▶ **Work request**: Determine how many of the lines below include "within", then respond with that number and no other text.

[Records to use — start]

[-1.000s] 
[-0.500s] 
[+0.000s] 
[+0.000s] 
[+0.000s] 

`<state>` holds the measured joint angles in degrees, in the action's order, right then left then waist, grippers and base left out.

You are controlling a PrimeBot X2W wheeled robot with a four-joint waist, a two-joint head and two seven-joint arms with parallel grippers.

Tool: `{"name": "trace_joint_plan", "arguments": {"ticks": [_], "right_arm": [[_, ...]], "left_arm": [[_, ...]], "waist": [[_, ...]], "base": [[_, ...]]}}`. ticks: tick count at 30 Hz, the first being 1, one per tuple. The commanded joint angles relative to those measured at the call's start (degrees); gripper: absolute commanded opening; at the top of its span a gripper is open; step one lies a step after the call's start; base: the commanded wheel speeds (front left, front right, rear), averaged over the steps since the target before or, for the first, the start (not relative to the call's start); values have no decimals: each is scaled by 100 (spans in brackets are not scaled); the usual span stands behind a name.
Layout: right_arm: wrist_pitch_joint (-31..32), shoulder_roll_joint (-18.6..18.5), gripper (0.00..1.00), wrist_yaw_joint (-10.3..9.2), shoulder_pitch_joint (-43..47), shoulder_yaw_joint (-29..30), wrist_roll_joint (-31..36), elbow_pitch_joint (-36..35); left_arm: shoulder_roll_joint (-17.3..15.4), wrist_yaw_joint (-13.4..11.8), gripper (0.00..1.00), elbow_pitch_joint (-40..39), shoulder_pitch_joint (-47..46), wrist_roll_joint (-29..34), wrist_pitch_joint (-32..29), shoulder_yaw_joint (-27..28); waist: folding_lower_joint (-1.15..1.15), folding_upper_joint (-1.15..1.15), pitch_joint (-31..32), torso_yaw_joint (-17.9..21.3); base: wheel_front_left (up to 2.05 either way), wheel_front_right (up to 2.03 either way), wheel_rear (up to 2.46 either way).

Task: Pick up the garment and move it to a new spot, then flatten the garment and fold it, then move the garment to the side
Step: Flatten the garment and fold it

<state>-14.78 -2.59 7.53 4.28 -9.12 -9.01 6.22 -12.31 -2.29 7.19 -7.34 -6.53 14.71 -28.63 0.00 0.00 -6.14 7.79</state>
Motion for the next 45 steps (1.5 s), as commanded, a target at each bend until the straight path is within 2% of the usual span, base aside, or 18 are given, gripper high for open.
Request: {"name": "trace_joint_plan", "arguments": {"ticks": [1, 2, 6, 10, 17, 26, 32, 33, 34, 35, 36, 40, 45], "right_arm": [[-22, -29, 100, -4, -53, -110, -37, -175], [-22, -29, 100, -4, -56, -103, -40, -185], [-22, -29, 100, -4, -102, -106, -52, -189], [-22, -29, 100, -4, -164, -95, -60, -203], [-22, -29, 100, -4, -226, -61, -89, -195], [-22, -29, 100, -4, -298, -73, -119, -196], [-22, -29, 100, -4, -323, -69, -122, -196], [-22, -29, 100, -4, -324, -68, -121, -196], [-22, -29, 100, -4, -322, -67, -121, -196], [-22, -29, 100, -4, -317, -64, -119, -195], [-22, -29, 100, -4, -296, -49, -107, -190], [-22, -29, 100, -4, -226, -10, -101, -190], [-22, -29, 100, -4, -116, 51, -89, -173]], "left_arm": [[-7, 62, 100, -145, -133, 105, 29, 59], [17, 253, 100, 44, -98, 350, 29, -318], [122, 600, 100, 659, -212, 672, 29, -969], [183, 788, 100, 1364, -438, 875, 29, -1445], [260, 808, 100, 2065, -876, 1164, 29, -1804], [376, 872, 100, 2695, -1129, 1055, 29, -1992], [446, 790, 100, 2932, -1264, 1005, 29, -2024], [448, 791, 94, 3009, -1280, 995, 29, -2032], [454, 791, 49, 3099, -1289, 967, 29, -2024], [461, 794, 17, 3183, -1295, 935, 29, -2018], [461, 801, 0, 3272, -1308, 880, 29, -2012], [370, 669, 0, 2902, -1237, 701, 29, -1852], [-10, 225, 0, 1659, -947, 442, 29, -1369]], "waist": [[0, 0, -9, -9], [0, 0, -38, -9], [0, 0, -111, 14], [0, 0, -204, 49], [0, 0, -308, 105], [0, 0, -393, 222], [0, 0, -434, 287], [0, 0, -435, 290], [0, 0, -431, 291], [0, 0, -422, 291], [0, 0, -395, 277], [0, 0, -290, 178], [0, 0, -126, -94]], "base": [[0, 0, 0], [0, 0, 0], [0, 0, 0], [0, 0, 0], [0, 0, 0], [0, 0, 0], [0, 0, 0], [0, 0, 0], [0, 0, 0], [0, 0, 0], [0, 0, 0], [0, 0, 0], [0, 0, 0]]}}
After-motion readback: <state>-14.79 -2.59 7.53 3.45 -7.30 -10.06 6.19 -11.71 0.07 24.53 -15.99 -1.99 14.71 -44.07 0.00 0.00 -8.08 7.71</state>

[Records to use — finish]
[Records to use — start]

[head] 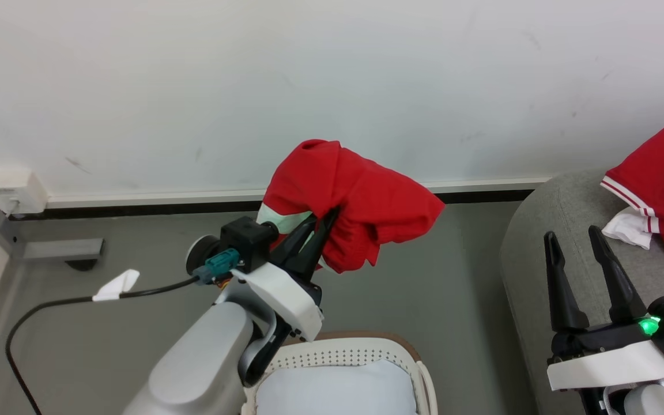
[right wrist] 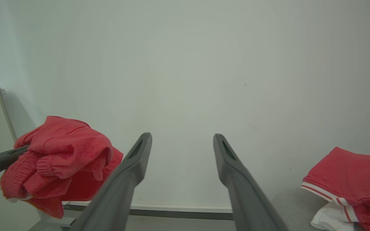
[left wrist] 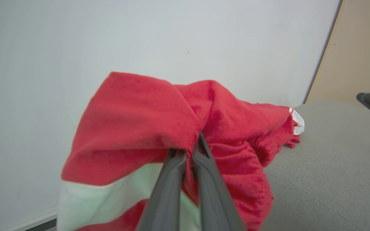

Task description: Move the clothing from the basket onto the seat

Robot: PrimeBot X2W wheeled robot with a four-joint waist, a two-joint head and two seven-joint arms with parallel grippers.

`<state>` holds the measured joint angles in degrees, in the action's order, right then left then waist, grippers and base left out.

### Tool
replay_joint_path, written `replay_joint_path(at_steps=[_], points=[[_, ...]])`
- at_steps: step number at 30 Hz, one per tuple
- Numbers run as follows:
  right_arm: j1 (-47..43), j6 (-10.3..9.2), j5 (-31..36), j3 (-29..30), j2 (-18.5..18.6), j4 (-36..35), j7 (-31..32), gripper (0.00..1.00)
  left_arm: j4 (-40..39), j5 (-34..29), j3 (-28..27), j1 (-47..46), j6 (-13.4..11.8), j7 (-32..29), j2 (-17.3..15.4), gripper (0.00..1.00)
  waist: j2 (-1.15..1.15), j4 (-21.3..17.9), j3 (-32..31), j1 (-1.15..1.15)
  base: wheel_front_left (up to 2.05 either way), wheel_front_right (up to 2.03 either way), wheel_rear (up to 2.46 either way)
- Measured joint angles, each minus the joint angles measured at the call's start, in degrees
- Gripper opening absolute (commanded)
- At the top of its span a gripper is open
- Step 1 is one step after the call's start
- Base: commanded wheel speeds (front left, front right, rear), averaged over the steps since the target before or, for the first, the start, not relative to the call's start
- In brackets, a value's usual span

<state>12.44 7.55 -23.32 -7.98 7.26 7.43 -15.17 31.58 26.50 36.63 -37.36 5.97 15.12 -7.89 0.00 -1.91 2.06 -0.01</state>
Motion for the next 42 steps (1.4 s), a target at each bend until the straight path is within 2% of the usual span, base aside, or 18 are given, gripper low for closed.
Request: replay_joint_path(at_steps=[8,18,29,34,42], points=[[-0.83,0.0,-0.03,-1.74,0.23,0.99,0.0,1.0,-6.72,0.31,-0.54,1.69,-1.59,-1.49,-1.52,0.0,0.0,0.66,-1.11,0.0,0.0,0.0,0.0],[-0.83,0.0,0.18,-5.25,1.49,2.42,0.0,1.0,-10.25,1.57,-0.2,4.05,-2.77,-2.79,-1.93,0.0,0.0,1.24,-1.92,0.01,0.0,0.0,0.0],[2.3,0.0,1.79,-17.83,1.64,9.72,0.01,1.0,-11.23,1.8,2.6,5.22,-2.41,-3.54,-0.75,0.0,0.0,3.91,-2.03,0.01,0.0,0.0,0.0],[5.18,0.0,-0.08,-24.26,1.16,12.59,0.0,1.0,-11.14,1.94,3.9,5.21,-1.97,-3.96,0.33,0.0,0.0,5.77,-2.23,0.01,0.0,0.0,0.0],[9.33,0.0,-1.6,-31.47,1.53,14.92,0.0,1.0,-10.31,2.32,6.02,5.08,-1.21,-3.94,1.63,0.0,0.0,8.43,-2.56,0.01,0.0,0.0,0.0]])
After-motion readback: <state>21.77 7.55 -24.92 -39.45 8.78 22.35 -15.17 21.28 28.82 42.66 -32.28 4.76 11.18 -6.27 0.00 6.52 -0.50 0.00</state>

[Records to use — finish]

▶ **Expected output**: 2